● **WHAT TO WORK ON**
Copy out each line of the listing that has the word "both" in it.

****************

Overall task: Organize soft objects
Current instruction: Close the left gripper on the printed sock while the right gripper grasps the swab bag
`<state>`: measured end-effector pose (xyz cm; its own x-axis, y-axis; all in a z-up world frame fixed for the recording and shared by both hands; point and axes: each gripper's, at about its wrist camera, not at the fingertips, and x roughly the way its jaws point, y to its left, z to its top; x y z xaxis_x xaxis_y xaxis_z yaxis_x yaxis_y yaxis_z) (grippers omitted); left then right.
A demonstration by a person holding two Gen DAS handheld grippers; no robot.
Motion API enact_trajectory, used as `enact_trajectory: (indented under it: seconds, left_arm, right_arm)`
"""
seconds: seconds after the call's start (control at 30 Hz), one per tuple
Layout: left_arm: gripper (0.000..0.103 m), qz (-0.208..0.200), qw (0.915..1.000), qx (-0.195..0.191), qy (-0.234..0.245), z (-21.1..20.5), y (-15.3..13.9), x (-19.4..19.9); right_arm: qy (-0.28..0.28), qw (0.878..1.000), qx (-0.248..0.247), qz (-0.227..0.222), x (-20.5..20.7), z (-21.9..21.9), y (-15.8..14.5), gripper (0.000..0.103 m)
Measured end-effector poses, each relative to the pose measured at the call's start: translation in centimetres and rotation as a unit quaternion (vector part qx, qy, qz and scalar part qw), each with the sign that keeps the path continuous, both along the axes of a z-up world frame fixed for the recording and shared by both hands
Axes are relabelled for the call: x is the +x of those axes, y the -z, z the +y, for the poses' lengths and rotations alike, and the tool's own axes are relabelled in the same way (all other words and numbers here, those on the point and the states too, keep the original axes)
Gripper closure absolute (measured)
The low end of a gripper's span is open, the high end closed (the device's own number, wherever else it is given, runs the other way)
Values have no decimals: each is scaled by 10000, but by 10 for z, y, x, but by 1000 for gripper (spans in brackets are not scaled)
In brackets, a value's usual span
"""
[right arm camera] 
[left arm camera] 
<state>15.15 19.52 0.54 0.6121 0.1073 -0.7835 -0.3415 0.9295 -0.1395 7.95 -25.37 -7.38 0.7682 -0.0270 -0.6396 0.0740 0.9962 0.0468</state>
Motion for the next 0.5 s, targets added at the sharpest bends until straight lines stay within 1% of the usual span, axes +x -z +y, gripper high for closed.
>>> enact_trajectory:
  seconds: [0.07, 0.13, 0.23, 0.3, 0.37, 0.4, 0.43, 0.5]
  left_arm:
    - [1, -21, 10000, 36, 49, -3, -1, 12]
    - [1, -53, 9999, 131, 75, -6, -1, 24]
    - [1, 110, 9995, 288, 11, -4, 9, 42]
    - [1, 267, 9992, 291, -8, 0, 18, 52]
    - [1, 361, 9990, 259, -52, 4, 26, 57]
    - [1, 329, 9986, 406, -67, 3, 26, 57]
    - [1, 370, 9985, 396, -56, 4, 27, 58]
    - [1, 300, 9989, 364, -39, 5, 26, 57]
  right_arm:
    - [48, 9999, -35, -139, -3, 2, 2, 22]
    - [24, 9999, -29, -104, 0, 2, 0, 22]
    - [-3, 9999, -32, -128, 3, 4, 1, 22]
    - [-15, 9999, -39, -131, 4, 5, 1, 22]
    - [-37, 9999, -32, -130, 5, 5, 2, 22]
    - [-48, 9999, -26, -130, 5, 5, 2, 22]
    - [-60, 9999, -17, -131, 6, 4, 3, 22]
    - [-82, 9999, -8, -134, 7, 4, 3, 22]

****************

● **EXERCISE RESULT**
`<state>`: measured end-effector pose (xyz cm; its own x-axis, y-axis; all in a z-up world frame fixed for the recording and shared by both hands; point and axes: each gripper's, at about its wrist camera, not at the fingertips, and x roughly the way its jaws point, y to its left, z to its top; x y z xaxis_x xaxis_y xaxis_z yaxis_x yaxis_y yaxis_z) (grippers omitted); left then right.
Measured end-effector poses, each relative to the pose measured at the call's start: translation in centimetres and rotation as a unit quaternion (vector part qx, qy, qz and scalar part qw), each with the sign that keeps the path continuous, both along the axes of a z-up world frame fixed for the recording and shared by both hands

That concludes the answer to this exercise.